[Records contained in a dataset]
*** Block opens ***
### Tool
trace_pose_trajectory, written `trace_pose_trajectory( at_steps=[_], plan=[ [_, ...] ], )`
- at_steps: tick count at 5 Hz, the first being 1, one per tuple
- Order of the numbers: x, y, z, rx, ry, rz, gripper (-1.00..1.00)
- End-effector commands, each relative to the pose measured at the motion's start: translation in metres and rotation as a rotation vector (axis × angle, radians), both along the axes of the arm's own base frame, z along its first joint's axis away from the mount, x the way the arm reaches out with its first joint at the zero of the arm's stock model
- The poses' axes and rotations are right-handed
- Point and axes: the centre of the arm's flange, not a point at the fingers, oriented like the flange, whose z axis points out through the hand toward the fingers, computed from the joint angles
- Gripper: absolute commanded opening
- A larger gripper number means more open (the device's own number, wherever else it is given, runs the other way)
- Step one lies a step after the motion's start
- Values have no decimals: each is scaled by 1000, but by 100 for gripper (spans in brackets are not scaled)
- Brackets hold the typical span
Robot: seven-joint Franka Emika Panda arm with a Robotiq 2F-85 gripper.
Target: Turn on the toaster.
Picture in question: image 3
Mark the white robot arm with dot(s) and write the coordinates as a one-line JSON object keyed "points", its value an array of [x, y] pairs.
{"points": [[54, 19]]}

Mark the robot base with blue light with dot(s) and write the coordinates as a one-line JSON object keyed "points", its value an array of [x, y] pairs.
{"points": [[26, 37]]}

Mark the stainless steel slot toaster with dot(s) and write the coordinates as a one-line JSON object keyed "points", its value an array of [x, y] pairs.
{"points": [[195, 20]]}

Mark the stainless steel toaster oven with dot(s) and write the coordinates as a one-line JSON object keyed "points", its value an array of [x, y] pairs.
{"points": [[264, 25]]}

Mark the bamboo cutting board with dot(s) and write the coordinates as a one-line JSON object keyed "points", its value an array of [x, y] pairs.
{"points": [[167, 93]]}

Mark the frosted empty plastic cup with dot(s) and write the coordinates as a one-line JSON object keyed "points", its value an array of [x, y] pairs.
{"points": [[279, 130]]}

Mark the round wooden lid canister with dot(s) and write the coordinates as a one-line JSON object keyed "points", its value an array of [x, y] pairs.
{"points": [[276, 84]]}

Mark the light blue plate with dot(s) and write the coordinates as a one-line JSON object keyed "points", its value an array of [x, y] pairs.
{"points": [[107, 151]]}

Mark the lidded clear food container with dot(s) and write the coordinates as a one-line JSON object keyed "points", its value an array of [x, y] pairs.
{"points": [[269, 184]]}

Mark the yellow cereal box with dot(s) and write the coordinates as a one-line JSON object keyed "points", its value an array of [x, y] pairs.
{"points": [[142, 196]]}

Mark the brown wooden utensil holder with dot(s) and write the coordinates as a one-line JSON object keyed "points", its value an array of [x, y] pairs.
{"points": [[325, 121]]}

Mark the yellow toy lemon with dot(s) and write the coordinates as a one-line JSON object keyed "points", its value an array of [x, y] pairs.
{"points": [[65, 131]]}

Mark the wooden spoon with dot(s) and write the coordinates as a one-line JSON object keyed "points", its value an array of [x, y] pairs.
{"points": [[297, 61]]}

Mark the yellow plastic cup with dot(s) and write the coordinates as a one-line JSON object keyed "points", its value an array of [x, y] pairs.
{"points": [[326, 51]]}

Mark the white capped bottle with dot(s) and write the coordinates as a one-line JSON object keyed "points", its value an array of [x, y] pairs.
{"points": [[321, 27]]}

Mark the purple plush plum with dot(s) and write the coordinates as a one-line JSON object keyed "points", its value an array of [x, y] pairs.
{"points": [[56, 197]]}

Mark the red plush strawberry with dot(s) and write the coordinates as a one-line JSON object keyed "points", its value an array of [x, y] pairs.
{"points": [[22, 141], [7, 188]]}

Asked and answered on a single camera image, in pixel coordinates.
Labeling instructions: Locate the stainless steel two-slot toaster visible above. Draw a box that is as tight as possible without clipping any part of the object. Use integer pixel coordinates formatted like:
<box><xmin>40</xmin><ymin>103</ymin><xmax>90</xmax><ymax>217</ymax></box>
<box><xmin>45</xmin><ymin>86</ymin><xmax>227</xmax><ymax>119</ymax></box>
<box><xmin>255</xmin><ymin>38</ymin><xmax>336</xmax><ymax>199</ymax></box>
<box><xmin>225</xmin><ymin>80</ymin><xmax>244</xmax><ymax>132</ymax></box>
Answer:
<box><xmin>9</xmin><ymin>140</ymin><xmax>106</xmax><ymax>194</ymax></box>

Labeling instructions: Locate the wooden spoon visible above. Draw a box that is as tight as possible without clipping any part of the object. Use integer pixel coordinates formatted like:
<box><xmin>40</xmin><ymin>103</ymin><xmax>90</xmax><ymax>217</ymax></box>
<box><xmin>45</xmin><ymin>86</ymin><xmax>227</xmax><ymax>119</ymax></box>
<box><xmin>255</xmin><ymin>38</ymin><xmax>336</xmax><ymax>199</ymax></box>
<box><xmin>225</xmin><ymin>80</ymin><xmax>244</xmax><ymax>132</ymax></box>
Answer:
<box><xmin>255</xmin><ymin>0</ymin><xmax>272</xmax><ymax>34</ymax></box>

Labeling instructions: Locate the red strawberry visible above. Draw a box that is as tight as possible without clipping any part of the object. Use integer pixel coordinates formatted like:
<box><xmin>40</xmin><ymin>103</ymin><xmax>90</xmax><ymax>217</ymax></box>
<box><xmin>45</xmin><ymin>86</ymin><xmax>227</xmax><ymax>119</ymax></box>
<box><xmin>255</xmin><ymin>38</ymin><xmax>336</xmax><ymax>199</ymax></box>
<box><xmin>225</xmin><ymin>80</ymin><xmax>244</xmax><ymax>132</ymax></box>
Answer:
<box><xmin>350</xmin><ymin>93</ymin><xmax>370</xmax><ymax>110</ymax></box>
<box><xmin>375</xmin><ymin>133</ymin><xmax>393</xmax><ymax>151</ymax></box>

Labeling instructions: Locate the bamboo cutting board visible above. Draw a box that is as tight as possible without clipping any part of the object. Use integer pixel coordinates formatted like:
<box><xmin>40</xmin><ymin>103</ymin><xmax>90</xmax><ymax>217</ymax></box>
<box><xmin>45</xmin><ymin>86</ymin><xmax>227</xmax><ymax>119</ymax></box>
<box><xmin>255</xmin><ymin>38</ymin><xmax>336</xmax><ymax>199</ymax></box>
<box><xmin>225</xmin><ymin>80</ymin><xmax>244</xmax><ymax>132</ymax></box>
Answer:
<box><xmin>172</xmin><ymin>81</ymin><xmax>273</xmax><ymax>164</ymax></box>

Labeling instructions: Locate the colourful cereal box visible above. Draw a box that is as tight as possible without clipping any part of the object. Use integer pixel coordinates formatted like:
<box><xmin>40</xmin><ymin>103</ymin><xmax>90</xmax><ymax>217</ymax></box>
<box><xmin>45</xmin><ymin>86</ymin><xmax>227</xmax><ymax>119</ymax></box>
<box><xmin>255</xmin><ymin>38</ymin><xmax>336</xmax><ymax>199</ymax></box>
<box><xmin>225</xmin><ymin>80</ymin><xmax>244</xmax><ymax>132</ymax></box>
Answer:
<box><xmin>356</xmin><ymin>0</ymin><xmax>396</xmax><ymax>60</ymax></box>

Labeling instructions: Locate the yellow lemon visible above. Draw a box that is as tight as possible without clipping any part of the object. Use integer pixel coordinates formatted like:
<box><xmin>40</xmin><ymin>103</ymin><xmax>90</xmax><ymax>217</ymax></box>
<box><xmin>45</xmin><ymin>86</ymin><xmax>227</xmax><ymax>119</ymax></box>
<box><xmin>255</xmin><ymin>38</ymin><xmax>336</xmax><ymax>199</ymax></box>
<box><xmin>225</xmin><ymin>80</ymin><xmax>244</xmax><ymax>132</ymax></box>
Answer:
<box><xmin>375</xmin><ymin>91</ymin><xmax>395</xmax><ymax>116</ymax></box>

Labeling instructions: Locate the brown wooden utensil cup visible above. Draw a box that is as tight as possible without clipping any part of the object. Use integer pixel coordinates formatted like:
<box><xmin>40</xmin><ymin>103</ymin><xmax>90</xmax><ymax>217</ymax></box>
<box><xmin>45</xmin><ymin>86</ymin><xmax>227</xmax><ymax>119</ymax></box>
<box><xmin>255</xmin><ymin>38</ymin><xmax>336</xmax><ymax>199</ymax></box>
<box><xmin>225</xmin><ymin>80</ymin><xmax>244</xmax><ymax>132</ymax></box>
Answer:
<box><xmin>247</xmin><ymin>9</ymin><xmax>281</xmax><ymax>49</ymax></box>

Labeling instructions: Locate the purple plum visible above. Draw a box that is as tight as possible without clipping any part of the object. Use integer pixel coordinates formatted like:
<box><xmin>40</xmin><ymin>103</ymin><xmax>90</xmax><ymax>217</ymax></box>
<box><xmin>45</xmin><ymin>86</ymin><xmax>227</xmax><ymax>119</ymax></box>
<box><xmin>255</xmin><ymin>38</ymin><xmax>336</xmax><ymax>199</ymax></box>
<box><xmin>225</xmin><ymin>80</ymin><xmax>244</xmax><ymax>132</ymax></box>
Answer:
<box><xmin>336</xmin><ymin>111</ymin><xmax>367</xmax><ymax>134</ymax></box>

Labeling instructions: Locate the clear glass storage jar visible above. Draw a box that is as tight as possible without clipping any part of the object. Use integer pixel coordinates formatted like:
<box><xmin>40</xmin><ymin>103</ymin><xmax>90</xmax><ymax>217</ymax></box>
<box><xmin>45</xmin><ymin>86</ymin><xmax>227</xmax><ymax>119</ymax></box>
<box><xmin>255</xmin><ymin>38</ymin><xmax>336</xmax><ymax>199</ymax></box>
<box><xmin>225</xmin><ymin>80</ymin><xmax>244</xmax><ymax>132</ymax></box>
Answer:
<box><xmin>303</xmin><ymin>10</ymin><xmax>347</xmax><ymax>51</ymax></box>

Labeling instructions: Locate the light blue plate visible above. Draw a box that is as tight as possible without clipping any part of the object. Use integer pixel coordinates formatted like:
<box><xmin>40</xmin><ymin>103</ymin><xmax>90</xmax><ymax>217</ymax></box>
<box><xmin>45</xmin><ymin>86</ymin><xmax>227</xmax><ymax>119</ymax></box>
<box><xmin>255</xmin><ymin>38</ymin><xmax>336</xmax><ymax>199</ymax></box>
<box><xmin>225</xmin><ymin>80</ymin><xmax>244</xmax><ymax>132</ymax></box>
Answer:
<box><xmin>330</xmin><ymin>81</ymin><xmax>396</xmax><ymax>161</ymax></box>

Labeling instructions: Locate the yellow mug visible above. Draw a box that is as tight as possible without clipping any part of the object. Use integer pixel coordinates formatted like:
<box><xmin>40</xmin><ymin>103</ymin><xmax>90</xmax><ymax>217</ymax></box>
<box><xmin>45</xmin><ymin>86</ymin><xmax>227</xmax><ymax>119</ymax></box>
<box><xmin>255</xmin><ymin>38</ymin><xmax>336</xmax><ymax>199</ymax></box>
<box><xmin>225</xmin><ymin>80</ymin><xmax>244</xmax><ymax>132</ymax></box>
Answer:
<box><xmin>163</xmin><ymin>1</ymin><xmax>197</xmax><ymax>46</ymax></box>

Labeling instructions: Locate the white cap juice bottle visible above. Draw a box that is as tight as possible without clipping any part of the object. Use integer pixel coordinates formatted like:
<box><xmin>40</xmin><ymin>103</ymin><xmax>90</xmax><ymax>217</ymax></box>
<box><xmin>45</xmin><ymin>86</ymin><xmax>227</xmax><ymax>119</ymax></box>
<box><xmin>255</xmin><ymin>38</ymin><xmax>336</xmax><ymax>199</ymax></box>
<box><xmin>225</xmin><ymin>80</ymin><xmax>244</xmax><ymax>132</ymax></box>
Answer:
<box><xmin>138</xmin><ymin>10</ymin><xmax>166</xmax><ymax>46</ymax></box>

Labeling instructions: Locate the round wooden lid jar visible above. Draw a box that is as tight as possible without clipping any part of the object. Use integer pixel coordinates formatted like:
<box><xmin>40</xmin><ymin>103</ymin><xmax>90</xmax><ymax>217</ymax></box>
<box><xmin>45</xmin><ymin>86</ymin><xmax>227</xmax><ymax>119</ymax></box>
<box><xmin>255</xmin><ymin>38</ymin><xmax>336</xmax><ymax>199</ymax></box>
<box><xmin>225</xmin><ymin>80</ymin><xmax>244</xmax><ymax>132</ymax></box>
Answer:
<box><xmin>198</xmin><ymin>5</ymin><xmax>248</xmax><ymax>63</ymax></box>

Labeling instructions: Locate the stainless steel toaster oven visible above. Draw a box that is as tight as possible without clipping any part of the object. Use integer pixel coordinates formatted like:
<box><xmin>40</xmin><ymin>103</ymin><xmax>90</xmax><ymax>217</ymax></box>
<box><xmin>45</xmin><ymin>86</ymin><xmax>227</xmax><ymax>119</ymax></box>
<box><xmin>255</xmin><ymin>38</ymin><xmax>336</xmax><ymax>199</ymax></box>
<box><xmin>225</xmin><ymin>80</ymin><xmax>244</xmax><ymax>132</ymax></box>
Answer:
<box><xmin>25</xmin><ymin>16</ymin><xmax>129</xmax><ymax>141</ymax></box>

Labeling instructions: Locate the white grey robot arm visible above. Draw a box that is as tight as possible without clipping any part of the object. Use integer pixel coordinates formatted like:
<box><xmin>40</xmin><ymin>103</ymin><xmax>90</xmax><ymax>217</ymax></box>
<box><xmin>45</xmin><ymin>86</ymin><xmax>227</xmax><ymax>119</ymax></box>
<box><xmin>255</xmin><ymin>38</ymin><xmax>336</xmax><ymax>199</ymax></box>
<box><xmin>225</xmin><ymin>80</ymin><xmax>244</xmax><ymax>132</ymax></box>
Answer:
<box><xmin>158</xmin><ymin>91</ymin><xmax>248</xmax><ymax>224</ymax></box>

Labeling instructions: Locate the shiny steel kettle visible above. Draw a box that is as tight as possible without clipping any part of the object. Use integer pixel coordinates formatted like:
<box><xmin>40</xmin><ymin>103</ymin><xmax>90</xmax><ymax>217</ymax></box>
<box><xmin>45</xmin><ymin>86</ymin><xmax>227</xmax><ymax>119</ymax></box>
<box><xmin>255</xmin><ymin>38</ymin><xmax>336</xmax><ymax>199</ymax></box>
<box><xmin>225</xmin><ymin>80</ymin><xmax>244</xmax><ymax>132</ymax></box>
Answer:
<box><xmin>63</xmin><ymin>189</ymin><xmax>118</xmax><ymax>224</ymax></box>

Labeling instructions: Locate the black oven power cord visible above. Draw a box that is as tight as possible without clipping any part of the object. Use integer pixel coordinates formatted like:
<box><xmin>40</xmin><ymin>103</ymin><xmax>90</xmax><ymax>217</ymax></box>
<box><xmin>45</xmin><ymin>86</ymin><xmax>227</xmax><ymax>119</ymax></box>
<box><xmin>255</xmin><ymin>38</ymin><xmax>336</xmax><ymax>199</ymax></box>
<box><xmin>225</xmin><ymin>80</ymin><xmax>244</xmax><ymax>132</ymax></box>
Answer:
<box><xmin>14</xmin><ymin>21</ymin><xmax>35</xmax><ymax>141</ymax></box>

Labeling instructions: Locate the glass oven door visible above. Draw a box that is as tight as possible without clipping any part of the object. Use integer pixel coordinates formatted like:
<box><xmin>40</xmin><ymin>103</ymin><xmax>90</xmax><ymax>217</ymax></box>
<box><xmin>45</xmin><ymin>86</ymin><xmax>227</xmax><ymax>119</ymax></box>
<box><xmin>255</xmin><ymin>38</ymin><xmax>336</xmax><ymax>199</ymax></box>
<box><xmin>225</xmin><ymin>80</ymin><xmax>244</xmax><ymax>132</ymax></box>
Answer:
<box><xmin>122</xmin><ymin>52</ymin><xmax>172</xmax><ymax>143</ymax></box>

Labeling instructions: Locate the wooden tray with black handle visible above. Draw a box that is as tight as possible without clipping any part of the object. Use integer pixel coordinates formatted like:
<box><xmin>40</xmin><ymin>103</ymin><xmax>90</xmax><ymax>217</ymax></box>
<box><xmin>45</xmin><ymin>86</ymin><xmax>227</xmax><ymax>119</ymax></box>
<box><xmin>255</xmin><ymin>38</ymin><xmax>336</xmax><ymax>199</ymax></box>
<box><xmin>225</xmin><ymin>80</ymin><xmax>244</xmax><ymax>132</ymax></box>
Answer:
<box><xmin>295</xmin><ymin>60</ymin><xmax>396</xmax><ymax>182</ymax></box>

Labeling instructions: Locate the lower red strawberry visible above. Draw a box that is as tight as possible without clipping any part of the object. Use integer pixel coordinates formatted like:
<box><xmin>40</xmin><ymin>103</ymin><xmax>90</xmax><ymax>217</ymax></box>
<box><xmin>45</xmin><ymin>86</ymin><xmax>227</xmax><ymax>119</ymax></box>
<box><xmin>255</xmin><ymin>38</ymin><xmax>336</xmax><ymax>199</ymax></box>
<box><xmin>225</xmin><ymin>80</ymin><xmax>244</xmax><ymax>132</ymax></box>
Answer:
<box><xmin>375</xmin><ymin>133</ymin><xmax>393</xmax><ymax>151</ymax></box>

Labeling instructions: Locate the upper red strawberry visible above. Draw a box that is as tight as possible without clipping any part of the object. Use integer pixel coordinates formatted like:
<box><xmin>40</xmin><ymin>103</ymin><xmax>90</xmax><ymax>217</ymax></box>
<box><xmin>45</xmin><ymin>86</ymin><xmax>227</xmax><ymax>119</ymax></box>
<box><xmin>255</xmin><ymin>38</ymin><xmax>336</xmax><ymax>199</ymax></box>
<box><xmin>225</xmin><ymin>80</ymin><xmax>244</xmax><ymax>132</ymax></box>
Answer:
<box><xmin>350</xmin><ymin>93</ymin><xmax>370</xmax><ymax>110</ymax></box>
*** Block closes ***
Take the lines from the top of the data through the one that contains "- Order of the" and copy them exactly, leaving out every line after it.

### Tool
trace_pose_trajectory, written `trace_pose_trajectory( at_steps=[_], plan=[ [_, ...] ], )`
- at_steps: tick count at 5 Hz, the first being 1, one per tuple
- Order of the numbers: x, y, z, rx, ry, rz, gripper (-1.00..1.00)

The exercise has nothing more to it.